WHAT IS NEEDED: Range to reproduce from the entries below: the line with "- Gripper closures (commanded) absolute", the line with "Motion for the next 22", and every line in between. Give them exactly and give nothing else.

::::::::

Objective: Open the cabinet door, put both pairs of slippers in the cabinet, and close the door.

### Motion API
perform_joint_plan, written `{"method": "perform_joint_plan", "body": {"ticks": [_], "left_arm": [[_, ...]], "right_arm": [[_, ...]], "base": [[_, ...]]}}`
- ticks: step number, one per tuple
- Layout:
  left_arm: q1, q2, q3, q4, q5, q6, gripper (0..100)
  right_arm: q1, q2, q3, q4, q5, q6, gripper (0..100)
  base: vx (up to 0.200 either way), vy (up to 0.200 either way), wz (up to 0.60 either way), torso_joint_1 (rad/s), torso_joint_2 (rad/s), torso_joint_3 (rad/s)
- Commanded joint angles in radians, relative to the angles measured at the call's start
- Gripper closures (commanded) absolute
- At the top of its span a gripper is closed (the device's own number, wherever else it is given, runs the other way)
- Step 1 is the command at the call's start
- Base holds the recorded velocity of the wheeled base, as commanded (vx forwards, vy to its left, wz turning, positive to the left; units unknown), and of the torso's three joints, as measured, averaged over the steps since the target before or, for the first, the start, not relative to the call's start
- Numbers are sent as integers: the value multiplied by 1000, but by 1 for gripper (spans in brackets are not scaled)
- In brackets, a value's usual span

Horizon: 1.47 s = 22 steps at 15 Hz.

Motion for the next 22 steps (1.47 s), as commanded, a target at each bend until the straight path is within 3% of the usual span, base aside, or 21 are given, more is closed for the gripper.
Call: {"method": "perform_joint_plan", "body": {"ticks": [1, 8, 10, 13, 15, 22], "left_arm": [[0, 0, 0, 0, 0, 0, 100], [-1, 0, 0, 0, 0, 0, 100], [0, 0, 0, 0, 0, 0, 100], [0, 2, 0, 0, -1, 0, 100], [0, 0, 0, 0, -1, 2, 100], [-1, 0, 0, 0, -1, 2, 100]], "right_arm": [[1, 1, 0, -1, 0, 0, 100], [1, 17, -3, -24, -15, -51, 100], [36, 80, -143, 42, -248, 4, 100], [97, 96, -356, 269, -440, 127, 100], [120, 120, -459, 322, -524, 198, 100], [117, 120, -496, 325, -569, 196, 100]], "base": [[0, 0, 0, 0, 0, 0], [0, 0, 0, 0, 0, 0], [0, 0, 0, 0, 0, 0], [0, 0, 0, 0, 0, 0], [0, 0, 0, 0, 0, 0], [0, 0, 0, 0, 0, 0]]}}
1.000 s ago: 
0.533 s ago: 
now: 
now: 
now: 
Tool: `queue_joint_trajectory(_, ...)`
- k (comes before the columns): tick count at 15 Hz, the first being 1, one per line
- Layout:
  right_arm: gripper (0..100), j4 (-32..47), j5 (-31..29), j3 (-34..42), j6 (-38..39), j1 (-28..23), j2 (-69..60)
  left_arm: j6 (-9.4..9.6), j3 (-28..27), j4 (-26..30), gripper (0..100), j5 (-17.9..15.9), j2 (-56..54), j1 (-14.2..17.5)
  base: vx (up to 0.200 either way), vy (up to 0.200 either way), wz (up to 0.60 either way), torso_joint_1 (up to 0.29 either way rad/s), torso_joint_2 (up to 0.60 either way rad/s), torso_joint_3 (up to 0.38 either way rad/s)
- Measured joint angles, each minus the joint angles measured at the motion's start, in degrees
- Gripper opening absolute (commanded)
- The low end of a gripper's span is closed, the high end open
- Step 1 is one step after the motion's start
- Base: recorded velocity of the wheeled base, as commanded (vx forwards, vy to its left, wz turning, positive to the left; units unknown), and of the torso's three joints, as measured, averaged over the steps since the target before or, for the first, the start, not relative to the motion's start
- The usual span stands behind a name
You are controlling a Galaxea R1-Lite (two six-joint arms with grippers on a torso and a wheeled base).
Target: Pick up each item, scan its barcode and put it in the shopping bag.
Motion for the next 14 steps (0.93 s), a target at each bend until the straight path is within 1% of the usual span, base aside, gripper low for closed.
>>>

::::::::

RESPONSE:
- Gripper closures (commanded) absolute
- At the top of its span a gripper is closed (the device's own number, wherever else it is given, runs the other way)
- Step 1 is the command at the call's start
- Base holds the recorded velocity of the wheeled base, as commanded (vx forwards, vy to its left, wz turning, positive to the left; units unknown), and of the torso's three joints, as measured, averaged over the steps since the target before or, for the first, the start, not relative to the call's start
- Numbers are sent as integers: the value multiplied by 1000, but by 1 for gripper (spans in brackets are not scaled)
- In brackets, a value's usual span

Horizon: 1.47 s = 22 steps at 15 Hz.

Motion for the next 22 steps (1.47 s), as commanded, a target at each bend until the straight path is within 3% of the usual span, base aside, or 21 are given, more is closed for the gripper.

Work on this exercise is finished, so nothing remains.